To improve performance, received messages are grouped into blocks the size of max_insert_block_size. If the block wasnt formed within stream_flush_interval_ms milliseconds, the data will be flushed to the table regardless of the completeness of the block.

If rabbitmq_num_consumers and/or rabbitmq_num_queues settings are specified along with rabbitmq_exchange_type, then:

  • rabbitmq-consistent-hash-exchange plugin must be enabled.
  • message_id property of the published messages must be specified (unique for each message/batch).

For insert query there is message metadata, which is added for each published message: messageID and republished flag (true, if published more than once) - can be accessed via message headers.

Do not use the same table for inserts and materialized views.

Example:

  CREATE TABLE queue (
    key UInt64,
    value UInt64
  ) ENGINE = RabbitMQ SETTINGS rabbitmq_host_port = 'localhost:5672',
                            rabbitmq_exchange_name = 'exchange1',
                            rabbitmq_exchange_type = 'headers',
                            rabbitmq_routing_key_list = 'format=logs,type=report,year=2020',
                            rabbitmq_format = 'JSONEachRow',
                            rabbitmq_num_consumers = 5;

  CREATE TABLE daily (key UInt64, value UInt64)
    ENGINE = MergeTree() ORDER BY key;

  CREATE MATERIALIZED VIEW consumer TO daily
    AS SELECT key, value FROM queue;

  SELECT key, value FROM daily ORDER BY key;

Virtual Columns

  • _exchange_name - RabbitMQ exchange name. Data type: String.
  • _channel_id - ChannelID, on which consumer, who received the message, was declared. Data type: String.
  • _delivery_tag - DeliveryTag of the received message. Scoped per channel. Data type: UInt64.
  • _redelivered - redelivered flag of the message. Data type: UInt8.
  • _message_id - messageID of the received message; non-empty if was set, when message was published. Data type: String.
  • _timestamp - timestamp of the received message; non-empty if was set, when message was published. Data type: UInt64.
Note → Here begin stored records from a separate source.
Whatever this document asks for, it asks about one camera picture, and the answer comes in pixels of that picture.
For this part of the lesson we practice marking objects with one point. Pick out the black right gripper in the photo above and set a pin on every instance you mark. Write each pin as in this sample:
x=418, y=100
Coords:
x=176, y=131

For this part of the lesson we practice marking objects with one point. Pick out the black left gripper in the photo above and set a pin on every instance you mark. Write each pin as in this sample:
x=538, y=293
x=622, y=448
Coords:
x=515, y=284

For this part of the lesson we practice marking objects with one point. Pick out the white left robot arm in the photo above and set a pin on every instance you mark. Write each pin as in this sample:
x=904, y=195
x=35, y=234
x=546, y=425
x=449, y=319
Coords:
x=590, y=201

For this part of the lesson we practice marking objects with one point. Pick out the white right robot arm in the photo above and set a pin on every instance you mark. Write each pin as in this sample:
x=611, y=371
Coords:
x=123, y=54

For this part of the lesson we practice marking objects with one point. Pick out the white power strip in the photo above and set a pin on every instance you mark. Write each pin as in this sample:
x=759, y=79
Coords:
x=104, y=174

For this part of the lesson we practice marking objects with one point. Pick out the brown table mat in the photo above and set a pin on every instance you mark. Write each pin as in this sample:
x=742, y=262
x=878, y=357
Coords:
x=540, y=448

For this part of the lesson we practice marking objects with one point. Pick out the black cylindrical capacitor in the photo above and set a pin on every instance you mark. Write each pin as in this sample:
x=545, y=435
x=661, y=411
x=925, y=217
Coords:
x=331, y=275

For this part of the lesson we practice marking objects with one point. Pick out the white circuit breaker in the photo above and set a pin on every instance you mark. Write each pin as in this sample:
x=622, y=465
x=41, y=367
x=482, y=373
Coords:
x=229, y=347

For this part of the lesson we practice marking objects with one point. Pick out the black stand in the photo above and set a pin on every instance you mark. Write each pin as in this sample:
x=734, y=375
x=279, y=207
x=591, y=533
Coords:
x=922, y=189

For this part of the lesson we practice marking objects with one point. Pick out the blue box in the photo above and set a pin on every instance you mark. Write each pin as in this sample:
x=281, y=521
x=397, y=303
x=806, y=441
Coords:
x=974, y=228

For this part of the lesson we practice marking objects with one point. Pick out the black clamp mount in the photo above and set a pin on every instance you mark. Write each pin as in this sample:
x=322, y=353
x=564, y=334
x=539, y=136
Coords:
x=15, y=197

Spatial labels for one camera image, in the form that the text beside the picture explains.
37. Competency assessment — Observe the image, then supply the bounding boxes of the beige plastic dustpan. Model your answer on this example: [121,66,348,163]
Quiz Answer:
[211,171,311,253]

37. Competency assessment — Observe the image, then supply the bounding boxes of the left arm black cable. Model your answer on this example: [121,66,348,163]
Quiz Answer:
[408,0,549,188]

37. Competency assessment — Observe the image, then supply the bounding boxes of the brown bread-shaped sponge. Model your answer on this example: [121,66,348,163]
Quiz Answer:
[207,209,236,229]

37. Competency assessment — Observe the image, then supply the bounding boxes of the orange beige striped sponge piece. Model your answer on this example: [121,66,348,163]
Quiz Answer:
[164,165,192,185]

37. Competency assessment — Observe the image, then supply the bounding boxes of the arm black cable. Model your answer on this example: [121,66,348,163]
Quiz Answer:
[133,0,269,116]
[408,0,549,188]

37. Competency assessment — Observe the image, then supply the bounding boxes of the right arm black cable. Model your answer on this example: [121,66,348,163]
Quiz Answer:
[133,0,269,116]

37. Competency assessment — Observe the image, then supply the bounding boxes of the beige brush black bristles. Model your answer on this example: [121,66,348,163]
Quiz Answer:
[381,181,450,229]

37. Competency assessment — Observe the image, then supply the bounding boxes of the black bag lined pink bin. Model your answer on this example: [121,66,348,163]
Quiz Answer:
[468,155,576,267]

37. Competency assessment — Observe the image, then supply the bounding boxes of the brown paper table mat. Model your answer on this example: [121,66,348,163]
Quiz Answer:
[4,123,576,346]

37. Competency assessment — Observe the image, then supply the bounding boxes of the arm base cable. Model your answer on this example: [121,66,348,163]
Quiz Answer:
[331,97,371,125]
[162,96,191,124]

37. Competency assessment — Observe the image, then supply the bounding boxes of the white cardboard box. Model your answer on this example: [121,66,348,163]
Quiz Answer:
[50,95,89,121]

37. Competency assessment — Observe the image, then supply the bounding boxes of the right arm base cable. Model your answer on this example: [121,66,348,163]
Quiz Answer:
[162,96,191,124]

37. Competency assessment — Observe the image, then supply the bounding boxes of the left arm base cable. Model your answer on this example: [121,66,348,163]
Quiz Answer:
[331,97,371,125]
Additional virtual columns when kafka_handle_error_mode='stream':

  • _raw_message - Raw message that couldn't be parsed successfully. Data type: Nullable(String).
  • _error - Exception message happened during failed parsing. Data type: Nullable(String).
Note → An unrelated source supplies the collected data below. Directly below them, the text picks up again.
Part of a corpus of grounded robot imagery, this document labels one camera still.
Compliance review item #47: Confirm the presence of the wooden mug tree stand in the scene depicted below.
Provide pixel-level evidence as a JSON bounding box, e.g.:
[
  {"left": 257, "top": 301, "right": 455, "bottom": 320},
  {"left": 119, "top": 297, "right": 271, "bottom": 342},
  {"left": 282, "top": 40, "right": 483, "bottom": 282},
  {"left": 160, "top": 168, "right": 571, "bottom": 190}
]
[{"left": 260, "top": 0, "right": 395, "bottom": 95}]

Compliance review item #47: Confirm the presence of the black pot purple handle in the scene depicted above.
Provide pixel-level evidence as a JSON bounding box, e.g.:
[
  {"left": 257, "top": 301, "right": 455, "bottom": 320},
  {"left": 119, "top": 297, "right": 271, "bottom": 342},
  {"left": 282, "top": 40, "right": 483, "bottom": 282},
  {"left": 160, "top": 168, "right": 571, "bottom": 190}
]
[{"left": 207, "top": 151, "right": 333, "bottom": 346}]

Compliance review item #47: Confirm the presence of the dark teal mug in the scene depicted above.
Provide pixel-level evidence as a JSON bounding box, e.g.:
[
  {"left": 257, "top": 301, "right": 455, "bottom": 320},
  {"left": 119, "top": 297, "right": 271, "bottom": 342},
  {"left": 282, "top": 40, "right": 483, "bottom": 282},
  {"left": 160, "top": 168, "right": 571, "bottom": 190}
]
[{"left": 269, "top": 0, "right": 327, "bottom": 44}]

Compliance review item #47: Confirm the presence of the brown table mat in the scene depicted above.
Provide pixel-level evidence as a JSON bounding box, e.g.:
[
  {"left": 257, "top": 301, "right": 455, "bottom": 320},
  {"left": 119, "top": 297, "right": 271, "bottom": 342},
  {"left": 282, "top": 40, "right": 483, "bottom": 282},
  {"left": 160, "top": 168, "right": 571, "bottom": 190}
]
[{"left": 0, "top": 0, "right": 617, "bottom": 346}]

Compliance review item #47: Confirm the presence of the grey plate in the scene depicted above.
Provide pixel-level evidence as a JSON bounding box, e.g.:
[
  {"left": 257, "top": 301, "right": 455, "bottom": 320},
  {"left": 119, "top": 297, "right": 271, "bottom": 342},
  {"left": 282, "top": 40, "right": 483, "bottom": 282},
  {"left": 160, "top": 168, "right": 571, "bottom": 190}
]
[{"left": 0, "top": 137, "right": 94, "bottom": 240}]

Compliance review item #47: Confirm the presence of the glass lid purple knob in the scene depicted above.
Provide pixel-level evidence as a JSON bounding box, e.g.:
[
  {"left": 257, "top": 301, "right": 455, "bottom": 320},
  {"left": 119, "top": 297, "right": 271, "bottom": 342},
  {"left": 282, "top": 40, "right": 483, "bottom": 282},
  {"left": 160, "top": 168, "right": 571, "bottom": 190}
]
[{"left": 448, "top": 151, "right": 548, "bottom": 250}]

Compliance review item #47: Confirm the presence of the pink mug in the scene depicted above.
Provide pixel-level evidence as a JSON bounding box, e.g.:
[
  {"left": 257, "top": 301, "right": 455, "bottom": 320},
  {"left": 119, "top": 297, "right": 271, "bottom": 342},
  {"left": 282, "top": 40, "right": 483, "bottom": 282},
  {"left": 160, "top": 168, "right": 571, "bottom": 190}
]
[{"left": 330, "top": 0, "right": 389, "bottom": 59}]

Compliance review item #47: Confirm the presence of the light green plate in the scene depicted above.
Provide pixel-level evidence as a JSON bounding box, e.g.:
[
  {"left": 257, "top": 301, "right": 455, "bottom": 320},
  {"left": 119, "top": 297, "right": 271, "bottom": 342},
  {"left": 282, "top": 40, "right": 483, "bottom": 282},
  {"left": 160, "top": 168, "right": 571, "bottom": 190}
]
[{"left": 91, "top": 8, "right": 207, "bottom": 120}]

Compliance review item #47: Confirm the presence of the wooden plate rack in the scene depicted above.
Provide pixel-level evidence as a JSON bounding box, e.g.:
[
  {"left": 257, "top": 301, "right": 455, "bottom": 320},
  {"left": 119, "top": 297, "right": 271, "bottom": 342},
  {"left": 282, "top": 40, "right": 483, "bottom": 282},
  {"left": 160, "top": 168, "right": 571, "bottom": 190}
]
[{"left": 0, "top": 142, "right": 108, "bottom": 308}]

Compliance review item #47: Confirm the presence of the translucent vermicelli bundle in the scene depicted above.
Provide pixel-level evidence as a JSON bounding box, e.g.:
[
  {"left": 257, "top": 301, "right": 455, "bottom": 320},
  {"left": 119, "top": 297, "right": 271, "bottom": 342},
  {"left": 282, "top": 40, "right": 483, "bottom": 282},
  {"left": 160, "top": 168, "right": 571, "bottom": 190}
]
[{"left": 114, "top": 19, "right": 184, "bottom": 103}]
Note: _raw_message and _error virtual columns are filled only in case of exception during parsing, they are always NULL when message was parsed successfully.

Data formats support

RabbitMQ engine supports all formats supported in ClickHouse. The number of rows in one RabbitMQ message depends on whether the format is row-based or block-based:

  • For row-based formats the number of rows in one RabbitMQ message can be controlled by setting rabbitmq_max_rows_per_message.
  • For block-based formats we cannot divide block into smaller parts, but the number of rows in one block can be controlled by general setting max_block_size.